Hi,
If the rows are already ordered:
x1<- as.data.frame(x)
x[with(x1,ave(seq_along(V2),V2,FUN=function(x) !x%in%min(x)))==1,]
# [,1] [,2] [,3]
#[1,] "1/5/13" "15" "25"
#[2,] "1/9/13" "15" "28"
#[3,] "2/5/13" "18" "35"
#[4,] "2/9/13" "18" "38"
#otherwise
x[with(x1,unlist(tapply(as.Date(V1,"%m/%d/%y"),list(V2),function(x)
x!=min(x)),use.names=FALSE)),]
# [,1] [,2] [,3]
#[1,] "1/5/13" "15" "25"
#[2,] "1/9/13" "15" "28"
#[3,] "2/5/13" "18" "35"
#[4,] "2/9/13" "18" "38"
A.K.
----- Original Message -----
From: Andras Farkas <motyoc...@yahoo.com>
To: "r-help@r-project.org" <r-help@r-project.org>
Cc:
Sent: Tuesday, July 30, 2013 8:13 AM
Subject: [R] selection based on dates
Dear All
please provide your insigths on the following:
I have:
a <-c("1/1/13",15,20)
b <-c("1/5/13",15,25)
c <-c("1/9/13",15,28)
d <-c("2/1/13",18,30)
e <-c("2/5/13",18,35)
f <-c("2/9/13",18,38)
x <-matrix(c(a,b,c,d,e,f),ncol=3,byrow=TRUE)

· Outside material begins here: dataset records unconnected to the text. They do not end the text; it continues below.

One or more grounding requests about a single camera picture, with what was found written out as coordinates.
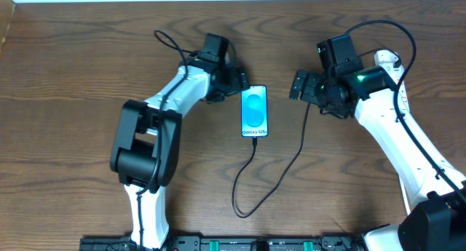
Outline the blue Galaxy smartphone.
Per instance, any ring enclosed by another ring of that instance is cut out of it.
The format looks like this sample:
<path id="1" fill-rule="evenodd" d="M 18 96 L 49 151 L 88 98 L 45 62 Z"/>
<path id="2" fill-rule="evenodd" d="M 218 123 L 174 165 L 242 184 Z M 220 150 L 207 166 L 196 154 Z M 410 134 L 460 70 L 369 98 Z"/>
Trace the blue Galaxy smartphone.
<path id="1" fill-rule="evenodd" d="M 264 138 L 268 134 L 266 86 L 251 86 L 241 92 L 241 135 L 244 138 Z"/>

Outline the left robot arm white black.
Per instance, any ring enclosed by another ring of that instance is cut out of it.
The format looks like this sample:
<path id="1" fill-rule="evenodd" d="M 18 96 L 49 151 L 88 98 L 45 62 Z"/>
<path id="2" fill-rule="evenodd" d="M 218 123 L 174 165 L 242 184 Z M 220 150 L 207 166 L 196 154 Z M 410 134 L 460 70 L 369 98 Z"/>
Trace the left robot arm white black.
<path id="1" fill-rule="evenodd" d="M 110 157 L 130 199 L 129 242 L 137 250 L 161 250 L 167 239 L 165 190 L 178 164 L 183 118 L 200 100 L 220 103 L 250 86 L 227 38 L 208 33 L 202 49 L 190 51 L 161 30 L 154 36 L 181 56 L 176 75 L 152 97 L 125 102 Z"/>

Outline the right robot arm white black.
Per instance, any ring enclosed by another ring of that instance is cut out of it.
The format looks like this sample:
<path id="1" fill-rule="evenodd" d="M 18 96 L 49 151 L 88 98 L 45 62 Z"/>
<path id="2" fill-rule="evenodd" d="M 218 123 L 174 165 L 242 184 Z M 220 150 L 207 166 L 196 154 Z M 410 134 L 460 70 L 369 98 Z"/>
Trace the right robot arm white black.
<path id="1" fill-rule="evenodd" d="M 316 105 L 322 115 L 354 117 L 379 144 L 403 188 L 407 217 L 399 225 L 363 233 L 365 250 L 464 250 L 465 175 L 441 155 L 410 113 L 404 68 L 391 49 L 374 50 L 365 68 L 344 34 L 317 44 L 322 73 L 297 71 L 289 97 Z"/>

What I would like to do is to eliminate certain rows of this matrix based on
the date column values. As you can see, in the second column my values (15 and
18) repeat 3 times each, so this column serves as an ID number if you will.
Thus each ID numbers show up with 3 different date values in the first column.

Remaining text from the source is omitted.